■ **TASK PROMPT**
Only lines containing the word "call" are needed; pull them out of the material.

■ **THE DATA**
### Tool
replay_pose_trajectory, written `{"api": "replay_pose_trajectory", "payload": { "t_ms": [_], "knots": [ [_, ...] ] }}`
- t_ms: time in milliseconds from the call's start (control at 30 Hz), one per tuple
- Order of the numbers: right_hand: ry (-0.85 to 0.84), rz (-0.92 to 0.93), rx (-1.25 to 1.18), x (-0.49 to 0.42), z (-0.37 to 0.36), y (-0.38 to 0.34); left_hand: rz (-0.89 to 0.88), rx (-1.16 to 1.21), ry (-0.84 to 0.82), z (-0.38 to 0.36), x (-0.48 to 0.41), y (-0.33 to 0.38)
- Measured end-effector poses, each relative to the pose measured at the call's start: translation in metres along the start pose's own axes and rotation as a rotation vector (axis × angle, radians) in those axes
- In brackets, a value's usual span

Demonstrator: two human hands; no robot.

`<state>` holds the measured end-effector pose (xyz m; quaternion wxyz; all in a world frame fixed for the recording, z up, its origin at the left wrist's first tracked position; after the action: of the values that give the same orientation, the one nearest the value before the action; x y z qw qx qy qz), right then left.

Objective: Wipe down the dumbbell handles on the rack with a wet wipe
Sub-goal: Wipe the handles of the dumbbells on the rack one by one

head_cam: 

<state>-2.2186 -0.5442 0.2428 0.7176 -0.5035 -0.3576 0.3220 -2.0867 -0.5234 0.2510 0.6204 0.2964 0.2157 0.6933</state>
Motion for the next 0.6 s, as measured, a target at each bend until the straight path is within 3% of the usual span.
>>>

■ **SOLVED EXERCISE**
- t_ms: time in milliseconds from the call's start (control at 30 Hz), one per tuple
- Measured end-effector poses, each relative to the pose measured at the call's start: translation in metres along the start pose's own axes and rotation as a rotation vector (axis × angle, radians) in those axes

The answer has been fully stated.